In the judicial review brought by William Hill on whether the levy board was right to exclude betting exchange users, the court agreed that customers of betting exchanges are not liable to pay the levy, though not for the reasons put forward by either the levy board or Betfair. The judge ruled that while those carrying on a business of receiving bets are subject to a levy, entities carrying on a business that merely includes the receiving of bets might not be.

William Hill will argue that the distinction between those types of entities, particularly in the context of exchange users, is not clear, and that this reasoning was not argued at any point in the proceedings. The only means of fully resolving these uncertainties is if the case is appealed in the Court of Appeal.

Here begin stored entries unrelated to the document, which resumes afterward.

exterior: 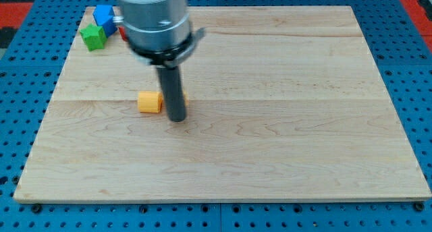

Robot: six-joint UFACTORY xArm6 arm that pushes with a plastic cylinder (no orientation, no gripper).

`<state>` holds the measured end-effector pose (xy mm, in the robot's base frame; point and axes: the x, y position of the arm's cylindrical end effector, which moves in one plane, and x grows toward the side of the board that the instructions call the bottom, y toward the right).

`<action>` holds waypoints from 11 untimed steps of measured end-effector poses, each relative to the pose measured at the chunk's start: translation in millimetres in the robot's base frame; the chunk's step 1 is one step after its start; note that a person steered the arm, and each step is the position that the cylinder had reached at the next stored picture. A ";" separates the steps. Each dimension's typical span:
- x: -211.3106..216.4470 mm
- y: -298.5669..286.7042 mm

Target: Move the yellow heart into the yellow hexagon

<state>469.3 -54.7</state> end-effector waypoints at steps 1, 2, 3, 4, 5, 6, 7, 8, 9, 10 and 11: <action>-34.2 -4.9; 4.3 5.2; 2.0 -17.0; -16.0 -52.6; -44.6 -61.3; -64.9 -62.3; -67.6 -100.9; -68.2 -165.9; -21.4 -147.2; -24.0 -82.3; -27.2 -40.4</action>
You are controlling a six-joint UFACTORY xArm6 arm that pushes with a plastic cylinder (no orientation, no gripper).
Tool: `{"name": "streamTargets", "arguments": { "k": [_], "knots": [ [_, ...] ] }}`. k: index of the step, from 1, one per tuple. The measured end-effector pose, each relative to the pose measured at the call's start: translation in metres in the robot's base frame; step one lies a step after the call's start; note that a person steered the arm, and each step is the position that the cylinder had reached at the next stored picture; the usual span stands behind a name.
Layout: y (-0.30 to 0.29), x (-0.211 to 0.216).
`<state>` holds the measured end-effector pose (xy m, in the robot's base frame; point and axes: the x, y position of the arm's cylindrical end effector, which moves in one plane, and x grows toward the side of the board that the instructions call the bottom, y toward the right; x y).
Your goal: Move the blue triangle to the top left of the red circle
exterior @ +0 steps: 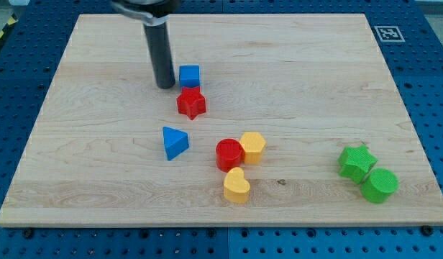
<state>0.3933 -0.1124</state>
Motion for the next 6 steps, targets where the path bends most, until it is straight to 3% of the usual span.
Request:
{"name": "streamTargets", "arguments": {
  "k": [1,3,6],
  "knots": [
    [-0.033,0.037],
    [-0.041,0.129],
    [0.017,0.127]
  ]
}}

Ralph Topping, chief executive of William Hill, said: “We think it is important for bookmakers, the levy board and horseracing that we take this to the Court of Appeal. Independently from all the arguments put before him, the judge drew his own conclusions as to the meaning of the act in question, and we were never given an opportunity to address that thinking. We don’t think it is right. The only simple interpretation of his judgement – i.e. that no users of exchanges pay levy, ever – seems to go against what Parliament has said previously about both levy, taxation and licensing, and could if unchallenged totally undermine any value in the levy. We are certain this is fundamental to the future of the levy board, and hence important to British Horse Racing and bookmakers, and once again, we believe it requires clarification.’’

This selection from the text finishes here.